Jesus heals in Jerusalem
5 1-6 Some time later came one of the Jewish feast-days and Jesus went up to Jerusalem. There is in Jerusalem near the sheep-gate a pool surrounded by five arches, which has the Hebrew name of Bethzatha (the Pool of Bethesda). Under these arches a great many sick people were in the habit of lying; some of them were blind, some lame, and some had withered limbs. (They used to wait there for the “moving of the water”, for at certain times an angel used to come down into the pool and disturb the water, and then the first person who stepped into the water after the disturbance would be healed of whatever he was suffering from.) One particular man had been there ill for thirty-eight years. When Jesus saw him lying there on his back—knowing that he had been like that for a long time, he said to him, “Do you want to get well again?”
7 “Sir,” replied the sick man, “I just haven’t got anybody to put me into the pool when the water is all stirred up.
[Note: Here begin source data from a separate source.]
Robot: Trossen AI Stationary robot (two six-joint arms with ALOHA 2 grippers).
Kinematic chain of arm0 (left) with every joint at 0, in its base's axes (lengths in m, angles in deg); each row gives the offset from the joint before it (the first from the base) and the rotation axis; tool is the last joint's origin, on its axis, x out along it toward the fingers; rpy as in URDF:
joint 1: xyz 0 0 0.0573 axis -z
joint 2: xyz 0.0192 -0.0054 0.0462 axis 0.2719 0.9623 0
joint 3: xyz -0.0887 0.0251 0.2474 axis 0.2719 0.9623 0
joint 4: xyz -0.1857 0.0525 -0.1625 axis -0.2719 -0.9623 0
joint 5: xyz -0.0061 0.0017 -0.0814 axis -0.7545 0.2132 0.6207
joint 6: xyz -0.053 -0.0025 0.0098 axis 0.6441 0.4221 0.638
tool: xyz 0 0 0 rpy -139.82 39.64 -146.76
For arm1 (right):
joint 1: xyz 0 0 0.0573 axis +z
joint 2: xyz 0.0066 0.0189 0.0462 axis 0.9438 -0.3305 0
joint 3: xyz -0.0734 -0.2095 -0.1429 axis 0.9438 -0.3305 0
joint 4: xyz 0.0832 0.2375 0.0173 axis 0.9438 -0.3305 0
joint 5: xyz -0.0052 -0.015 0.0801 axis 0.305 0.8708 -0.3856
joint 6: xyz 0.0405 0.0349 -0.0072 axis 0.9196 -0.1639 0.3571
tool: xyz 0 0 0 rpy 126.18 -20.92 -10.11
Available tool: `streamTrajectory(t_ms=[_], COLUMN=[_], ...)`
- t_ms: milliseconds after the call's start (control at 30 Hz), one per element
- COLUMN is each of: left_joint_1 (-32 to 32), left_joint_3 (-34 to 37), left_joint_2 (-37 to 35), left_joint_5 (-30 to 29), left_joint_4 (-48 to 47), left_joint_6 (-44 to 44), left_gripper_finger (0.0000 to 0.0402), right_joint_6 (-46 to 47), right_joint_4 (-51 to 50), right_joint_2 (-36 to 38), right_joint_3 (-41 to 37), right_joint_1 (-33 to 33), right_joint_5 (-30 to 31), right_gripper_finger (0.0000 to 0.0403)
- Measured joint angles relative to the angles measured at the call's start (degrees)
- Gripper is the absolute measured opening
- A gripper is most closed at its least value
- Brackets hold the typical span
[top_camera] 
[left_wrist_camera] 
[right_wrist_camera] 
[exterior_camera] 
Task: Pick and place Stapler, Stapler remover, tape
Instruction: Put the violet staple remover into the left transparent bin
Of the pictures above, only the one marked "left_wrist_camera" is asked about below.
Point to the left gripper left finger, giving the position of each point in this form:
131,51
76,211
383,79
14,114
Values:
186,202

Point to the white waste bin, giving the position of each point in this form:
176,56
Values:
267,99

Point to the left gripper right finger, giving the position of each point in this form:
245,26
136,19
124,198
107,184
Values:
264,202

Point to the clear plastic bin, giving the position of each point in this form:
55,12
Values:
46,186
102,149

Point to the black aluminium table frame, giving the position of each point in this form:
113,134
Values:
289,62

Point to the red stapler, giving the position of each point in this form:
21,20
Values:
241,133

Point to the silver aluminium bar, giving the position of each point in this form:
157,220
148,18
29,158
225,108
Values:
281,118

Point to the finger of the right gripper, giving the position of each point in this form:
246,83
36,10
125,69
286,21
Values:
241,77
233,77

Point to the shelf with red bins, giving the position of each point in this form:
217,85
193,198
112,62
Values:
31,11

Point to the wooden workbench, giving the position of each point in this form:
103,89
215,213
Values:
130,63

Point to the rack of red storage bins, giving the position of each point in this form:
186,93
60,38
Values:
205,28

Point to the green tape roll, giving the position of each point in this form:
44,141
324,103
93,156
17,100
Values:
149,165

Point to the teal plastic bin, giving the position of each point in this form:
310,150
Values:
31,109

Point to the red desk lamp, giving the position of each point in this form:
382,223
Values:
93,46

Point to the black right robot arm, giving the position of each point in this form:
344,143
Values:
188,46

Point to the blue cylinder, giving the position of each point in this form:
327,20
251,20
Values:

While I’m trying to get there somebody else gets down into it first.”
8 “Get up,” said Jesus, “pick up your bed and walk!”
9 At once the man recovered, picked up his bed and walked.
10 This happened on a Sabbath day, which made the Jews keep on telling the man who had been healed, “It’s the Sabbath, you know; it’s not right for you to carry your bed.”
11 “The man who made me well,” he replied, “was the one who told me, ‘Pick up your bed and walk.’”
12 Then they asked him, “And who is the man who told you to do that?”
13-14 But the one who had been healed had no idea who it was, for Jesus had slipped away in the dense crowd. Later Jesus found him in the Temple and said to him, “Look: you are a fit man now. Do not sin again or something worse might happen to you!”
15 Then the man went off and informed the Jews that the one who had made him well was Jesus.